About this task »
Print the line containing "frame post in" and each line after it to the end of the material below. Print nothing else.

Record set »
################

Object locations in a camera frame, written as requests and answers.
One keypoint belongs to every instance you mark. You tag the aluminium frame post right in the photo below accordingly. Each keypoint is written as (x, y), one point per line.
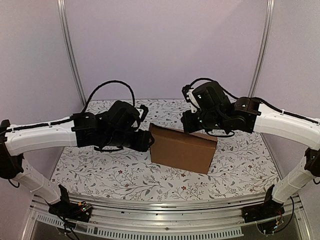
(270, 5)

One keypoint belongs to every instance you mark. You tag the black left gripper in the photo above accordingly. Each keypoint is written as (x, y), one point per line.
(142, 144)

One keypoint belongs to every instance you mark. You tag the floral patterned table mat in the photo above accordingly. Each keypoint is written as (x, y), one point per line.
(242, 165)

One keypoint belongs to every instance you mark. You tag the aluminium frame post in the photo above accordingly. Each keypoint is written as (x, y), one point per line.
(61, 5)
(270, 5)

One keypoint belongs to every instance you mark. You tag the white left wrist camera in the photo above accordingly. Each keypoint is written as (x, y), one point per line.
(143, 112)

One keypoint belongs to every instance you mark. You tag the brown cardboard box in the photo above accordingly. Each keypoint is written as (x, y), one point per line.
(173, 148)

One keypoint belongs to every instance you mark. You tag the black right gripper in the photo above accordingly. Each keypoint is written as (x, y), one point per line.
(188, 122)

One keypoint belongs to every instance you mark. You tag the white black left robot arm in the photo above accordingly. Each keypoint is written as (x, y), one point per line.
(80, 130)

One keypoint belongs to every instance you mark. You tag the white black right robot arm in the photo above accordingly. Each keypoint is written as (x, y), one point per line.
(259, 116)

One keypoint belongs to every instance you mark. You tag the aluminium front rail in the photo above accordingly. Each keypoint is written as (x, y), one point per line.
(115, 219)

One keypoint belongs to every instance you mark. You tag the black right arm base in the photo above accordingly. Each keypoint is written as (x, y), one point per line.
(268, 209)

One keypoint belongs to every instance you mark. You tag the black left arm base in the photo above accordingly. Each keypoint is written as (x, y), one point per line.
(80, 211)

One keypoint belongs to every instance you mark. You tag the aluminium frame post left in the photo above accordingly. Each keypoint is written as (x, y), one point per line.
(61, 5)

################

Task result »
One keypoint belongs to every instance you mark. You tag the aluminium frame post in the photo above accordingly. Each keypoint is written as (x, y), one point per line.
(61, 5)
(270, 5)

One keypoint belongs to every instance you mark. You tag the white left wrist camera in the photo above accordingly. Each keypoint is written as (x, y), one point per line.
(143, 112)

One keypoint belongs to every instance you mark. You tag the brown cardboard box in the photo above accordingly. Each keypoint is written as (x, y), one point per line.
(173, 148)

One keypoint belongs to every instance you mark. You tag the black right gripper in the photo above accordingly. Each keypoint is written as (x, y), one point per line.
(188, 122)

One keypoint belongs to every instance you mark. You tag the white black left robot arm in the photo above accordingly. Each keypoint is written as (x, y), one point per line.
(80, 130)

One keypoint belongs to every instance you mark. You tag the white black right robot arm in the photo above accordingly. Each keypoint is written as (x, y), one point per line.
(259, 116)

One keypoint belongs to every instance you mark. You tag the aluminium front rail in the photo above accordingly. Each keypoint is written as (x, y), one point per line.
(115, 219)

One keypoint belongs to every instance you mark. You tag the black right arm base in the photo above accordingly. Each keypoint is written as (x, y), one point per line.
(268, 209)

One keypoint belongs to every instance you mark. You tag the black left arm base in the photo above accordingly. Each keypoint is written as (x, y), one point per line.
(80, 211)

One keypoint belongs to every instance you mark. You tag the aluminium frame post left in the photo above accordingly. Each keypoint is written as (x, y), one point per line.
(61, 5)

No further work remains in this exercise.